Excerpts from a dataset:
◇ ◇ ◇ ◇ ◇

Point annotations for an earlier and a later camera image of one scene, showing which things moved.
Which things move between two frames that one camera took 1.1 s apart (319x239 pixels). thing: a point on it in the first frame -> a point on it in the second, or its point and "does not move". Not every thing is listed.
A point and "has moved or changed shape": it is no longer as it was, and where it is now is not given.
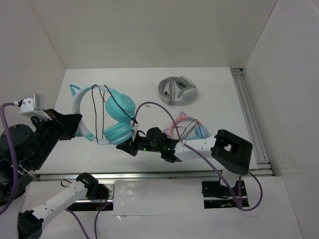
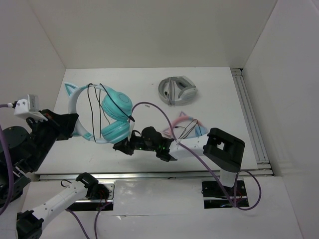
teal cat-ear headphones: [114, 102] -> [117, 108]
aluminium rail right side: [252, 122] does not move
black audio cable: [101, 88] has moved or changed shape
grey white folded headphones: [176, 90] does not move
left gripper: [56, 120] does not move
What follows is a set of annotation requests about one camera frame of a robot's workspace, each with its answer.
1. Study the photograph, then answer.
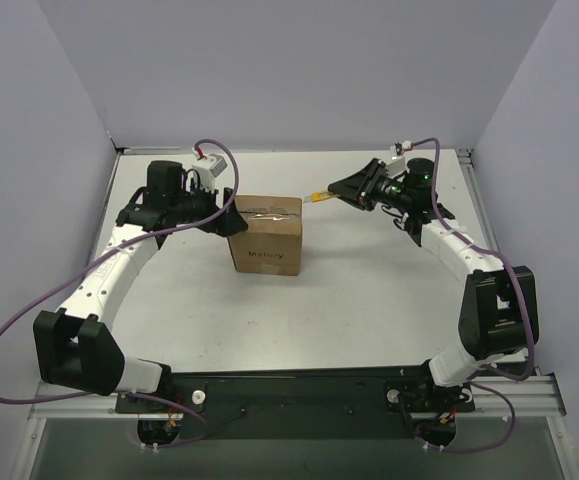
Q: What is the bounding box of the yellow utility knife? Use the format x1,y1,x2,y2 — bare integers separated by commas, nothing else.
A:
303,190,339,204

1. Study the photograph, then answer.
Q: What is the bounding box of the brown cardboard express box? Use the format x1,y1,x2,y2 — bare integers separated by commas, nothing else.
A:
228,195,303,276

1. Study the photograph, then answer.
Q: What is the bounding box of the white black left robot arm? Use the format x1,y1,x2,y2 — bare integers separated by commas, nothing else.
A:
33,154,247,412

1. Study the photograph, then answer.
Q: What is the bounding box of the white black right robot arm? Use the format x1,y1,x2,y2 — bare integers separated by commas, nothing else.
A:
327,158,539,387

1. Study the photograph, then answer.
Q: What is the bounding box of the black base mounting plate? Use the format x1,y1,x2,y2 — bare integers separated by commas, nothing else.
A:
115,366,475,443

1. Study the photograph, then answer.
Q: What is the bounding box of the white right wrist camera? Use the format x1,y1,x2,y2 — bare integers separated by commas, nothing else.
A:
385,141,413,178

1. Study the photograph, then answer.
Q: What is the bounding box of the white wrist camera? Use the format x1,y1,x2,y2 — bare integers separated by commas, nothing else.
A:
385,141,413,178
192,154,228,184

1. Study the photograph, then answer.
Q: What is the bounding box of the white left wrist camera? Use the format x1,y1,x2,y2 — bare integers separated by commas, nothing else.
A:
192,154,228,184

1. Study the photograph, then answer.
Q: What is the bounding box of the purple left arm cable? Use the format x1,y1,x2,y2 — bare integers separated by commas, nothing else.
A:
0,138,243,449

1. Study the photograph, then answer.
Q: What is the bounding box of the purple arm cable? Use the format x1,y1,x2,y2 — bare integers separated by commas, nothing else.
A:
411,135,538,452
0,138,243,449

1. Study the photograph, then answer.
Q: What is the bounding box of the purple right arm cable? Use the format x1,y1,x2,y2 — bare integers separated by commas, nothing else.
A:
411,135,538,452

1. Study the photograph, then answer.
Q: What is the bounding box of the aluminium front rail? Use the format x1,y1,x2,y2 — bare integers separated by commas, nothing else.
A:
28,374,568,420

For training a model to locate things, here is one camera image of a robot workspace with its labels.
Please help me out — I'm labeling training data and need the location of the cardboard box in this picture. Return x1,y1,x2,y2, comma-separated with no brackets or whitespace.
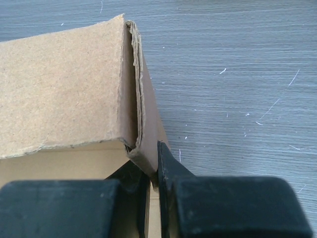
0,15,168,238

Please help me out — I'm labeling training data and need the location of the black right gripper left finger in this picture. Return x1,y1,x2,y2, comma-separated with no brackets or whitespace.
0,162,150,238

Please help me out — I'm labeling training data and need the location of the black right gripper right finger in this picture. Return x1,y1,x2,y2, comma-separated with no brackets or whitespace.
158,142,313,238

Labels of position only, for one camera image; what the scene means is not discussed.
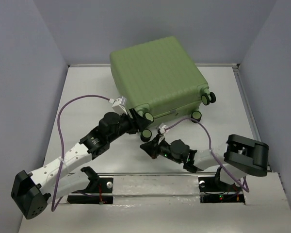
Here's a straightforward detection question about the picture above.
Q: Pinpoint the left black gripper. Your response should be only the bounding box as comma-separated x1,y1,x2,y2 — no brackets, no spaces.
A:
108,108,152,143

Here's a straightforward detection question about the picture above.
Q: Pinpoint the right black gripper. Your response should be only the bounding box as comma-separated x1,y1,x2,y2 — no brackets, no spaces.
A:
140,133,182,164

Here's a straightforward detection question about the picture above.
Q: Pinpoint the green suitcase with blue lining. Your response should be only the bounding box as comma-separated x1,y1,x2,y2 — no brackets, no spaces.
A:
109,35,217,143

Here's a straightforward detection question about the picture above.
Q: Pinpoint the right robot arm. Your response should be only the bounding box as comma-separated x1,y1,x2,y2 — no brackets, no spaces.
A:
140,134,269,190

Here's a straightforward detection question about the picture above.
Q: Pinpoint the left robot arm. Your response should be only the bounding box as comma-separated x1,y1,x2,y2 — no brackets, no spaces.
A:
11,108,154,219

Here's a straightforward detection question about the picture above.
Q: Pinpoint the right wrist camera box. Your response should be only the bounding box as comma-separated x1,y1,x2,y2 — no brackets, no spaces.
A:
157,123,169,139

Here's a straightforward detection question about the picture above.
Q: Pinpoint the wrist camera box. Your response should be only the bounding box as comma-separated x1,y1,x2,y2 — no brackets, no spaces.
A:
109,96,127,115
157,123,169,139

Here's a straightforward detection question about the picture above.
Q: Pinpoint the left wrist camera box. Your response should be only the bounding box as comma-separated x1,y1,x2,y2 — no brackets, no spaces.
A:
109,96,127,115

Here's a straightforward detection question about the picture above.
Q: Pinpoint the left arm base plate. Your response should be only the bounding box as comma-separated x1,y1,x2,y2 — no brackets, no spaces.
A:
66,177,113,205

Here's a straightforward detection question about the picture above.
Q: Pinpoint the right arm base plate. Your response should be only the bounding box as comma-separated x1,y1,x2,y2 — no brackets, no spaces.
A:
198,177,245,204

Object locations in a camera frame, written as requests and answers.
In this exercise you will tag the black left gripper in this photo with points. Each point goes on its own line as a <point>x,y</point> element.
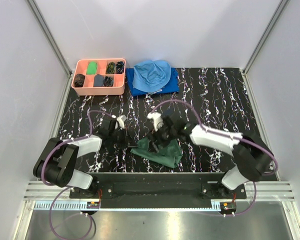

◇ ◇ ◇ ◇ ◇

Give back the full data exactly as it reads, but drop the pictures.

• **Response to this task**
Point annotations for an earlier and a later camera image of one scene, showing which things moved.
Which things move between two frames that one camera took 1.1 s apart (319x239 pixels). thing: a point on it in the first frame -> a point on it in the second, or its point and "does not move". Not every thing is listed.
A point and "has moved or changed shape": it is no longer as it was, and where it is now is not given.
teal cat-ear headphones: [114, 102] -> [117, 108]
aluminium rail right side: [252, 122] does not move
black audio cable: [101, 88] has moved or changed shape
grey white folded headphones: [176, 90] does not move
left gripper: [56, 120] does not move
What follows is a set of annotation requests about one camera frame of a robot's workspace, each with its answer.
1. Study the photograph, then answer.
Q: What is the bounding box of the yellow utility knife? Use the format x1,y1,x2,y2 — bare integers separated by commas, nothing else.
A:
303,190,339,204

1. Study the photograph, then answer.
Q: What is the bounding box of the brown cardboard express box? Use the format x1,y1,x2,y2 — bare integers separated by commas, nothing else.
A:
228,195,303,276

1. Study the photograph, then answer.
Q: What is the bounding box of the white black left robot arm? Use the format x1,y1,x2,y2 — bare integers separated by commas, nothing else.
A:
33,154,247,412

1. Study the photograph, then answer.
Q: What is the bounding box of the white black right robot arm? Use the format x1,y1,x2,y2 — bare integers separated by commas, nothing else.
A:
327,158,539,387

1. Study the photograph, then answer.
Q: What is the bounding box of the black base mounting plate? Use the format x1,y1,x2,y2 — bare integers separated by commas, nothing else.
A:
115,366,475,443

1. Study the photograph, then answer.
Q: What is the bounding box of the white right wrist camera? Use the format x1,y1,x2,y2 — bare integers separated by commas, nothing else.
A:
385,141,413,178

1. Study the photograph, then answer.
Q: What is the bounding box of the white wrist camera? Use the format x1,y1,x2,y2 — bare integers separated by commas, nothing else.
A:
385,141,413,178
192,154,228,184

1. Study the photograph, then answer.
Q: What is the bounding box of the white left wrist camera? Use the format x1,y1,x2,y2 — bare integers separated by commas, nothing else.
A:
192,154,228,184

1. Study the photograph, then answer.
Q: What is the bounding box of the purple left arm cable? Use the format x1,y1,x2,y2 — bare integers separated by commas, nothing else.
A:
0,138,243,449

1. Study the photograph, then answer.
Q: What is the bounding box of the purple arm cable? Use the format x1,y1,x2,y2 — bare integers separated by commas, nothing else.
A:
411,135,538,452
0,138,243,449

1. Study the photograph, then answer.
Q: What is the bounding box of the purple right arm cable? Use the format x1,y1,x2,y2 — bare integers separated by commas, nothing else.
A:
411,135,538,452

1. Study the photograph, then answer.
Q: What is the bounding box of the aluminium front rail? Use the format x1,y1,x2,y2 — bare integers separated by commas, nothing else.
A:
28,374,568,420

For training a model to locate things, here is one camera image of a robot workspace with its labels.
Please help me out — I'm labeling training data and need the location of the cardboard box in this picture. Return x1,y1,x2,y2, comma-separated with no brackets or whitespace.
0,15,168,238

Please help me out — I'm labeling training data and need the location of the black right gripper left finger in this picture. Return x1,y1,x2,y2, comma-separated with no brackets or whitespace.
0,162,150,238

Please help me out — I'm labeling training data and need the location of the black right gripper right finger in this picture. Return x1,y1,x2,y2, comma-separated with no brackets or whitespace.
158,142,313,238

Labels of position only, for one camera image; what the scene means is not discussed.
Here's a straightforward detection question about the picture above.
Q: Pinpoint the left black gripper. Your response should be only the bounding box as comma-separated x1,y1,x2,y2 — no brackets, no spaces.
A:
108,108,152,143

Here's a straightforward detection question about the picture above.
Q: Pinpoint the right black gripper. Your response should be only the bounding box as comma-separated x1,y1,x2,y2 — no brackets, no spaces.
A:
140,133,182,164

Here's a straightforward detection question about the picture above.
Q: Pinpoint the green suitcase with blue lining. Your response should be only the bounding box as comma-separated x1,y1,x2,y2 — no brackets, no spaces.
A:
109,35,217,143

Here's a straightforward detection question about the picture above.
Q: Pinpoint the right robot arm. Your response should be only the bounding box as comma-separated x1,y1,x2,y2 — no brackets, no spaces.
A:
140,134,269,190

Here's a straightforward detection question about the picture above.
Q: Pinpoint the left robot arm. Your response should be only the bounding box as comma-separated x1,y1,x2,y2 — no brackets, no spaces.
A:
11,108,154,219

Here's a straightforward detection question about the picture above.
Q: Pinpoint the right wrist camera box. Your response should be only the bounding box as comma-separated x1,y1,x2,y2 — no brackets, no spaces.
A:
157,123,169,139

Here's a straightforward detection question about the picture above.
Q: Pinpoint the wrist camera box. Your response should be only the bounding box as comma-separated x1,y1,x2,y2 — no brackets, no spaces.
A:
109,96,127,115
157,123,169,139

Here's a straightforward detection question about the picture above.
Q: Pinpoint the left wrist camera box. Your response should be only the bounding box as comma-separated x1,y1,x2,y2 — no brackets, no spaces.
A:
109,96,127,115

Here's a straightforward detection question about the picture above.
Q: Pinpoint the left arm base plate. Your response should be only the bounding box as comma-separated x1,y1,x2,y2 — no brackets, no spaces.
A:
66,177,113,205

Here's a straightforward detection question about the picture above.
Q: Pinpoint the right arm base plate. Your response should be only the bounding box as comma-separated x1,y1,x2,y2 — no brackets, no spaces.
A:
198,177,245,204

Object locations in a camera frame, written as requests and answers.
In this exercise you will tag the black left gripper in this photo with points. Each point goes on its own line as a <point>x,y</point> element.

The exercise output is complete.